"México * Agencias. Aline Pettersson es una notable escritora mexicana que ha hecho su carrera al margen de grupos o corrientes. Sus novelas tratan de temas como la soledad, el desamor, la incomunicación y el paso del tiempo que todo lo arrasa. Sus personajes, dice, ""no son heroicos, sino seres comunes y corrientes"", no obstante, muestran ""los abismos que llevamos dentro, los pliegues que tiene el alma humana"".
Ganadora de varios premios internacionales, entre éstos el prestigiado ""Gabriela Mistral"", Pettersson, que recién cumplió 72 años, habló de sus lecturas de infancia, sus influencias literarias, sus obsesiones y proyectos.
La escritora, que ha sido miembro del Sistema Nacional de Creadores de Arte del Fonca-Conaculta, anuncia la inminente publicación de tres libros, a saber, un libro de poesía ""que podría titularse: 'Ya era tarde, ølo eraú'; una novela con un personaje femenino, 'Leonora', hecha de cuentos, y otra novela con un personaje central masculino, 'A la intemperie', que trata sobre la vejez"".
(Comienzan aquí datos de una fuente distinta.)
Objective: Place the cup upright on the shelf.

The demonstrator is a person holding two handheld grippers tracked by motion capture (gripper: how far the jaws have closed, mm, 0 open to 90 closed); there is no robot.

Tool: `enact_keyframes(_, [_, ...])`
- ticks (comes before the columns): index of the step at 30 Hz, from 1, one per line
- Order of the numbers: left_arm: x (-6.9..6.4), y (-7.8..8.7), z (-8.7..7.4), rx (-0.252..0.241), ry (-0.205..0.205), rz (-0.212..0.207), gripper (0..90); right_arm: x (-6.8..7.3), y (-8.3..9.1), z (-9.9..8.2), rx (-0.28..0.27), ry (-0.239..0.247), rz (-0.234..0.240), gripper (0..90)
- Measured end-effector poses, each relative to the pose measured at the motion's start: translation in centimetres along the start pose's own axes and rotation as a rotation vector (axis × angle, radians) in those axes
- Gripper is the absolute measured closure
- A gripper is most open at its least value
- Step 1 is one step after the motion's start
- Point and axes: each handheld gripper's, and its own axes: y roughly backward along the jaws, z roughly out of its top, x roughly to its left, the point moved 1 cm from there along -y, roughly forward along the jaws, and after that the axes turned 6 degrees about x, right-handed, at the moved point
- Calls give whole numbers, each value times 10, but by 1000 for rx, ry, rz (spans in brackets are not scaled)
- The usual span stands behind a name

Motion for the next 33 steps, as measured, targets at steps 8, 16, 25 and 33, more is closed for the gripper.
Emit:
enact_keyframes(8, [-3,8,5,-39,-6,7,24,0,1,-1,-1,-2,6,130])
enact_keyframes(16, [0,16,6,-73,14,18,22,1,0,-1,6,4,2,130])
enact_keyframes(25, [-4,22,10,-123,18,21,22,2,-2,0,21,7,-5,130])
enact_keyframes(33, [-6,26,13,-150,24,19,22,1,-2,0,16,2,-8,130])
Autora de una vasta obra que incluye novela (""Sombra ella misma"" y ""La noche de las hormigas""), cuento (""Más allá de la mirada""), poesía (""Estancias del tiempo"" y ""Carta a mi madre"") y títulos para niños (""Las batallas de Andrés"", ""Renata y su gato"" y ""El papalote y el nopal""), Pettersson ha conseguido un lugar destacado en el panorama de las letras nacionales.
Primeras lecturas
""Comencé leyendo, a los siete u ocho años, a un autor brasileño que ahora nadie lee. Se llamaba (José Bento) Monteiro Lobato, que tenía una serie de libros sobre una niña y un niño que vivían en la orilla de la selva"", comentó.
Después vino Mark Twain, del que se bebió ""Las aventuras de Tom Sawyer""; de ahí pasó a Charles Dickens y leyó ""David Copperfield"" y ""Oliverio Twist"". Luego vino Salgari, ""que me encantó, leí sus libros de piratas. Acabo de publicar 'Los tesoros del mar', que tiene como protagonistas a dos niños, donde yo recupero mi amor por Salgari. Por cierto, mis hijos guardan todos mis libros infantiles"".
Aline Pettersson asegura que desde niña nunca ha dejado de escribir: ""Para mí es como respirar, es una manera de vivir, es algo que ha estado conmigo en las buenas y las malas"".